On July 24, 1951, Kyle made his presence felt during another Armstrong Decca date that ended up with two sizeable hit records: "A Kiss to Build a Dream On" and "I Get Ideas." Kyle was a master of introductions and his lead-in to "A Kiss to Build a Dream On" beautifully sets up what follows. And his dramatic, cocktail-esque interlude on "I Get Ideas" also fits the romantic pop nature of that recording. The following year, on August 25, 1952, Kyle again made a positive contribute to Armstrong's recording of "I Laughed at Love" and another hit, "Takes Two to Tango." Armstrong must have been impressed and kept Kyle in the back of his mind.
Kyle wasn't going anywhere, just yet. In 1950, the smash hit Guys and Dolls opened on Broadway with none other than Billy Kyle on piano.
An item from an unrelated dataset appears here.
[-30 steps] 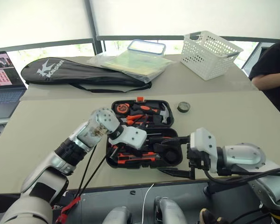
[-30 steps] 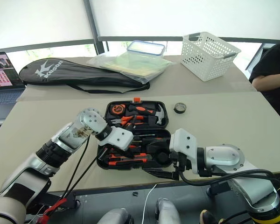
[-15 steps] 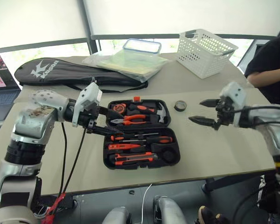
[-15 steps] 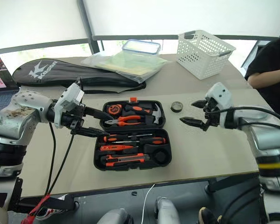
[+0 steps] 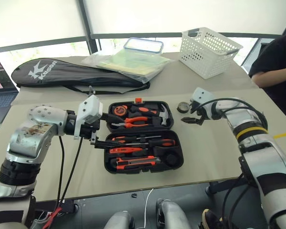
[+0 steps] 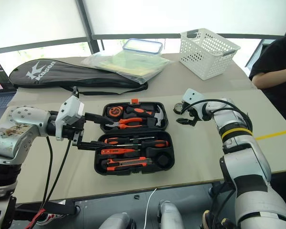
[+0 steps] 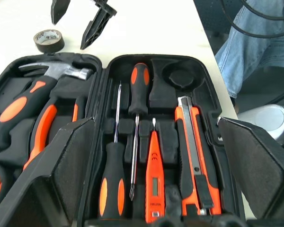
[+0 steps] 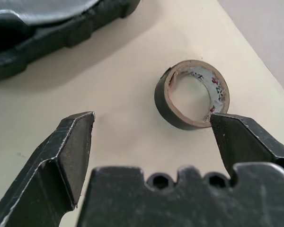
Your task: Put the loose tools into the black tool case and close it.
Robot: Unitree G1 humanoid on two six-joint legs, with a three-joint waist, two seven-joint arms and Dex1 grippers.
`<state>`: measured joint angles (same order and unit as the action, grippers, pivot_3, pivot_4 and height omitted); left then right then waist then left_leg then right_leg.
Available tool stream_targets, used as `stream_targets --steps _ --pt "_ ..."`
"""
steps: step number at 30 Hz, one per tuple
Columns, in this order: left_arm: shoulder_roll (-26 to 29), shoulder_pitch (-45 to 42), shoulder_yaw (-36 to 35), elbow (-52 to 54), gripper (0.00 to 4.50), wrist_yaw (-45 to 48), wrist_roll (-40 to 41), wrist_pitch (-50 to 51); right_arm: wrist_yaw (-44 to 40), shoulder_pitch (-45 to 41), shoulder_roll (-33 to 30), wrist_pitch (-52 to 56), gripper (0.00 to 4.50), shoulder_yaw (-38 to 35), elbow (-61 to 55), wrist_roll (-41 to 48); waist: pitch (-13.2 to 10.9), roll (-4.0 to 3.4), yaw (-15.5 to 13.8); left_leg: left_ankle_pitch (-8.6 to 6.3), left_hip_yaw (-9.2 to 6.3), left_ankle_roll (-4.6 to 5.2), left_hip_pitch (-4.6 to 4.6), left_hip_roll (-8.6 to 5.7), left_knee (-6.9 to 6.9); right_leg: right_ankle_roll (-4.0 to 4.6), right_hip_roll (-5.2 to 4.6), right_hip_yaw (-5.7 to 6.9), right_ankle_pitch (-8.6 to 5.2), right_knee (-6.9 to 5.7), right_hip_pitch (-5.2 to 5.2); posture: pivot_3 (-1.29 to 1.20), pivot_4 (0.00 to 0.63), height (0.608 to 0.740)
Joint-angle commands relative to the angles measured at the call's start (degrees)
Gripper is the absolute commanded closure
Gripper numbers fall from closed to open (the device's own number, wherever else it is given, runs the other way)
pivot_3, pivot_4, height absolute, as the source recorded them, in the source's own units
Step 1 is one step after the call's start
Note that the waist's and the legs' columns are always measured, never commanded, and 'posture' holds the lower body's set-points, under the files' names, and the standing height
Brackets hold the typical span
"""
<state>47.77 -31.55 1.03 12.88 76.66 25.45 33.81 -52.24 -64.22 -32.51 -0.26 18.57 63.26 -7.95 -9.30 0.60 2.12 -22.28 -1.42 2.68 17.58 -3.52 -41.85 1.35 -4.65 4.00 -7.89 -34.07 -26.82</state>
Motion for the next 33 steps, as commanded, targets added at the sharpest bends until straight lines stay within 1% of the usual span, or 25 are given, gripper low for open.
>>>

It was the very beginning of black musicians being allowed to play in Broadway pit bands, Kyle being joined for this show by trumpeter Joe Wilder and trombonist Benny Morton. Kyle was content, working six days a week in New York and picking up session work whenever available.
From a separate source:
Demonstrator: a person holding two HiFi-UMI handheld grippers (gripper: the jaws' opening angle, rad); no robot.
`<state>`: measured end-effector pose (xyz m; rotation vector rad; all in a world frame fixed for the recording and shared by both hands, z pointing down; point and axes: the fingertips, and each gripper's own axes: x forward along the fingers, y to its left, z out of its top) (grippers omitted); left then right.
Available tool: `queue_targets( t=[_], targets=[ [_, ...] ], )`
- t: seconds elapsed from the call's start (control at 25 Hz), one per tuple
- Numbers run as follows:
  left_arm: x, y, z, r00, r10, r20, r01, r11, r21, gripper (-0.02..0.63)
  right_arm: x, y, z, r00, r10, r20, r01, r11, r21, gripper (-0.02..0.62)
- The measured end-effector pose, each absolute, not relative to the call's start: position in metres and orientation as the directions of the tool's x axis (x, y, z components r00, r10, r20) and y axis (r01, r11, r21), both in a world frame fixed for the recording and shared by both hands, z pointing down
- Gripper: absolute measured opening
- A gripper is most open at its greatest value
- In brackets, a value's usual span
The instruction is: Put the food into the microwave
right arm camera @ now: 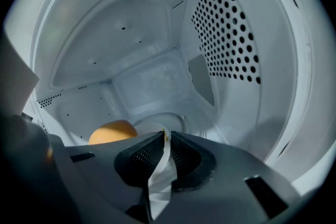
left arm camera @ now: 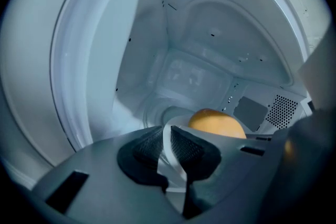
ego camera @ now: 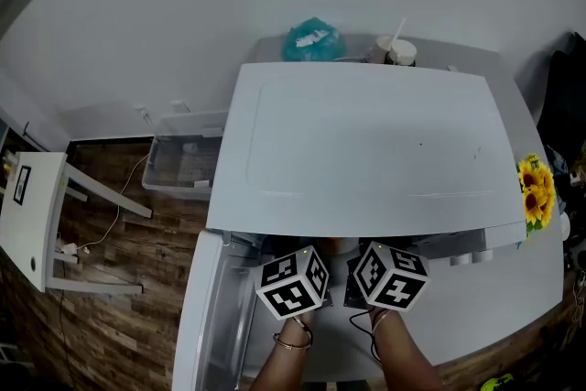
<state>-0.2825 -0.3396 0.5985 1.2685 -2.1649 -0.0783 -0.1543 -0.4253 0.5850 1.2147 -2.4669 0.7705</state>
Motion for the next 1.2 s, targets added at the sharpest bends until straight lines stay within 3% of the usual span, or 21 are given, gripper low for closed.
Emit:
queue_targets(
  t=[0.6,1.2],
  targets=[
    [-0.286,-0.341,0.597,-0.403,-0.767,0.499,-0.752,0.589,0.298,0.044,-0.156,-0.429,0.589,-0.579,-0.642,0.503,-0.815,0.464,-0.345,0.049],
    [-0.28,-0.327,0.583,-0.453,-0.782,0.429,-0.757,0.591,0.279,0.044,-0.144,-0.424,0.573,-0.633,-0.669,0.389,-0.77,0.495,-0.403,0.049]
  ],
)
Playing for a Broadway show turned out to be great training for Kyle's eventual joining of the All Stars. I've discussed this a million times but it's worth bringing up again. To some, jazz is only associated with improvisation. Every night, different songs, different solos, always reaching, always trying to create something new, even if what you played the night before was spectacular. This kind of thinking has always been around, to an extent. But for many decades, the key ingredient to good jazz wasn't just improvising something new everything but providing the best possible show for your audience night in and night out. So if you stumbled across a solo that flowed beautifully and knocked the crowd out, that was it, that was your solo. This was Louis Armstrong's philosophy; he knew that you couldn't improve upon his "Indiana" solo or his "Sunny Side of the Street Solo" or his "Mahogany Hall Stomp" solo, etc. Sure, some nights he was an improvising mood so he'd change them up. But he knew how good those solos were and he knew that they were virtually impossible for others to play (and he also knew that he was in a different city every night and that the majority of concertgoers were always hearing him for the first time), so he kept them set. He took criticism for years for this (and still gets it; I recently had a conversation with someone who used the dreaded word "coasting," much to my chagrin) but he was far from alone.
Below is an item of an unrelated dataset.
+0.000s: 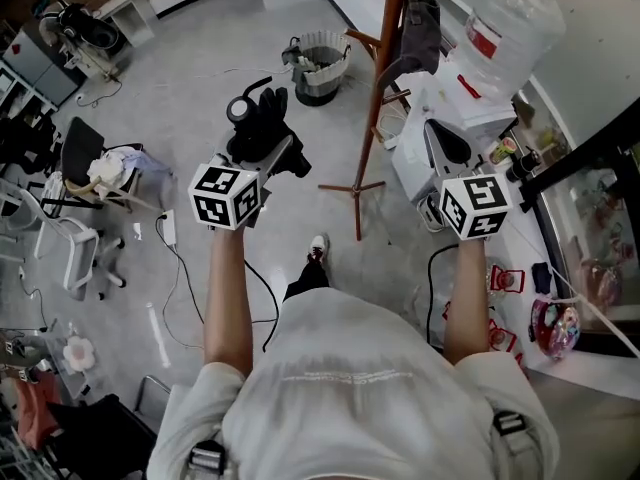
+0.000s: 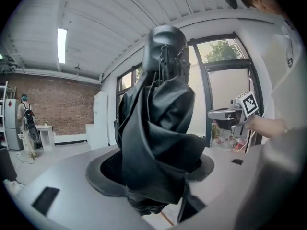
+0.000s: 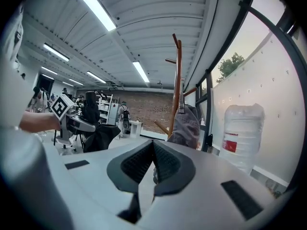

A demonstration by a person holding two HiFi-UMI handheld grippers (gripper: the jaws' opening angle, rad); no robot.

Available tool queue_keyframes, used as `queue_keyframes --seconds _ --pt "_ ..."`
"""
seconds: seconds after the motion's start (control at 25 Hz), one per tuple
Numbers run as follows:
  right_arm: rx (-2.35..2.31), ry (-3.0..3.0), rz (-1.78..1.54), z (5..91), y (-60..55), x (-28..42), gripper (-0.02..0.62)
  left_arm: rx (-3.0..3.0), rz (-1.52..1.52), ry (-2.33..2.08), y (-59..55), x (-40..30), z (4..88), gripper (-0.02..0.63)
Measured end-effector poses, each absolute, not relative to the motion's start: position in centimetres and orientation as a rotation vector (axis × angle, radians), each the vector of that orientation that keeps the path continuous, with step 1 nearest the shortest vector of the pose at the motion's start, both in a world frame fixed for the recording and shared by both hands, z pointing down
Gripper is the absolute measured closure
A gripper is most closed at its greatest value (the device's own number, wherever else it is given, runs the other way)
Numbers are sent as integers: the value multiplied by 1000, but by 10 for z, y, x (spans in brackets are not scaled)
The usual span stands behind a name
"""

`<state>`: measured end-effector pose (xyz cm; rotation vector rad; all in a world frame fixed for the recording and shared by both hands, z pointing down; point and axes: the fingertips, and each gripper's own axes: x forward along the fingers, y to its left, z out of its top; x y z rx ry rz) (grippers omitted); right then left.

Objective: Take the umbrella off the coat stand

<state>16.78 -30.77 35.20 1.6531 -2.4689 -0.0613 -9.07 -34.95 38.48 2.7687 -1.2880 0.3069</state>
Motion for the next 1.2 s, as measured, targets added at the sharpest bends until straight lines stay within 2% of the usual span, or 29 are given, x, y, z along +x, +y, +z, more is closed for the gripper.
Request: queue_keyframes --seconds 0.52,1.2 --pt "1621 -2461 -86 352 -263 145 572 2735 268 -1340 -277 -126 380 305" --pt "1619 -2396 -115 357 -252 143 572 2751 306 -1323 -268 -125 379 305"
In the All Stars's case, Louis's piano players had different philosophies when it came to this. Earl Hines bugged Louis because he refused to play his solo on "West End Blues" as he did on the 1928 recording; Louis said that whatever Hines improvised paled in comparison. But Hines also had his set pieces and rarely changed a note on his approaches to numbers like "Honeysuckle Rose," "Pale Moon" and "Boogie Woogie on St. Louis Blues." After a disastrous stint by Joe Sullivan, Marty Napoleon joined in 1952. He was thrilled to be part of the band, but told me that he was spooked one night at the Apollo Theater when he launched into his solo on "Muskrat Ramble" and could hear the other members of the band humming along. Was he going stagnant? He used to always play the same interlude in the middle of one of Louis and Velma Middleton's numbers, when Velma would turn it over to Louis. On this one particular night, he felt the need to change, so he just started playing whatever came to mind....but Louis didn't enter. Finally, Marty played his standard lick on the tune and Louis entered on cue. It was at that moment that Marty, a true improvising musician, needed to get out.
When Marty left in late 1953, that allowed Billy Kyle to make his entrance. Joe Glaser usually did the hiring and firing of Armstrong's musicians but one can imagine that Armstrong had a say in hiring Kyle. With Kyle, Louis finally had the ideal pianist for the group. His features always impressed audiences (as we'll see), he was much more of a team player than Hines (whose askew fills sometimes threw the soloists off) and was a rock solid accompanist. And with three years playing the exact same things night after night on Broadway, eight shows a week, he had no troubles playing many of the same songs--and solos--night after night with the All Stars. In fact, once Kyle hit upon a set solo or introduction, he never wavered, remaining more tied to his "set" excursions than even Armstrong.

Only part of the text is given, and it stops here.